▶ [DATA SHOWN]:
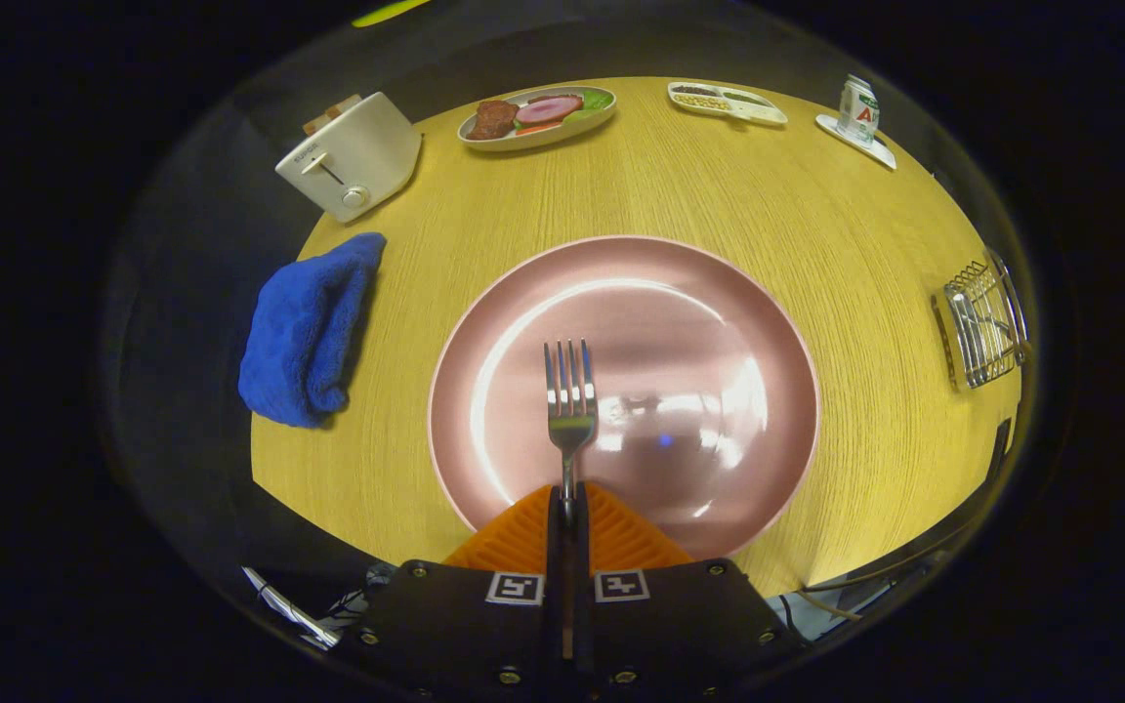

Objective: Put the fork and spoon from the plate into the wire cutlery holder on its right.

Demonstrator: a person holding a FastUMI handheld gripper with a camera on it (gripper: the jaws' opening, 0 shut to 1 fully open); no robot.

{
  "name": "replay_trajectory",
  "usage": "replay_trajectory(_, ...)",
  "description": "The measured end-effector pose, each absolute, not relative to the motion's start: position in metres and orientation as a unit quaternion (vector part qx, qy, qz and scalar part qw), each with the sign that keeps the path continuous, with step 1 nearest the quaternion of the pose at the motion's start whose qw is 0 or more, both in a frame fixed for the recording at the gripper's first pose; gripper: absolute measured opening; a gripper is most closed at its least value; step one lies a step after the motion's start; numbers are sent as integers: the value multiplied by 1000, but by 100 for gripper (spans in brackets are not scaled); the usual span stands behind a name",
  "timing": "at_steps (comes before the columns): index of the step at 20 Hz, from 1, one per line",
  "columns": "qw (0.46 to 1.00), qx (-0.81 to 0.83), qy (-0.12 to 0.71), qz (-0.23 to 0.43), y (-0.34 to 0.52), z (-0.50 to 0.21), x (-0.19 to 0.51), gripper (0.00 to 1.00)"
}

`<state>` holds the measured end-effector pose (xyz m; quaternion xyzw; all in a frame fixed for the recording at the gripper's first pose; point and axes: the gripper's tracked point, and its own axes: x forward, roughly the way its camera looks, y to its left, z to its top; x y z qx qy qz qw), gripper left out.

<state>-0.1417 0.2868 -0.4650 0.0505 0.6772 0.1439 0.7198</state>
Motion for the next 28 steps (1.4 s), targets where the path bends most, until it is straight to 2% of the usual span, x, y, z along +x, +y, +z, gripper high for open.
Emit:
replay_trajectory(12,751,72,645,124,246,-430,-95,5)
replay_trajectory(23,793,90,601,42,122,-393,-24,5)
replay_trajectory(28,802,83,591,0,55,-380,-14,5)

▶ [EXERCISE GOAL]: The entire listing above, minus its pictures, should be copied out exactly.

▶ [ANSWER SECTION]:
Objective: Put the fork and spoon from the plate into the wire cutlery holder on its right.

Demonstrator: a person holding a FastUMI handheld gripper with a camera on it (gripper: the jaws' opening, 0 shut to 1 fully open); no robot.

{
  "name": "replay_trajectory",
  "usage": "replay_trajectory(_, ...)",
  "description": "The measured end-effector pose, each absolute, not relative to the motion's start: position in metres and orientation as a unit quaternion (vector part qx, qy, qz and scalar part qw), each with the sign that keeps the path continuous, with step 1 nearest the quaternion of the pose at the motion's start whose qw is 0 or more, both in a frame fixed for the recording at the gripper's first pose; gripper: absolute measured opening; a gripper is most closed at its least value; step one lies a step after the motion's start; numbers are sent as integers: the value multiplied by 1000, but by 100 for gripper (spans in brackets are not scaled); the usual span stands behind a name",
  "timing": "at_steps (comes before the columns): index of the step at 20 Hz, from 1, one per line",
  "columns": "qw (0.46 to 1.00), qx (-0.81 to 0.83), qy (-0.12 to 0.71), qz (-0.23 to 0.43), y (-0.34 to 0.52), z (-0.50 to 0.21), x (-0.19 to 0.51), gripper (0.00 to 1.00)"
}

`<state>` holds the measured end-effector pose (xyz m; quaternion xyzw; all in a frame fixed for the recording at the gripper's first pose; point and axes: the gripper's tracked point, and its own axes: x forward, roughly the way its camera looks, y to its left, z to its top; x y z qx qy qz qw), gripper left out.

<state>-0.1417 0.2868 -0.4650 0.0505 0.6772 0.1439 0.7198</state>
Motion for the next 28 steps (1.4 s), targets where the path bends most, until it is straight to 2% of the usual span, x, y, z along +x, +y, +z, gripper high for open.
Emit:
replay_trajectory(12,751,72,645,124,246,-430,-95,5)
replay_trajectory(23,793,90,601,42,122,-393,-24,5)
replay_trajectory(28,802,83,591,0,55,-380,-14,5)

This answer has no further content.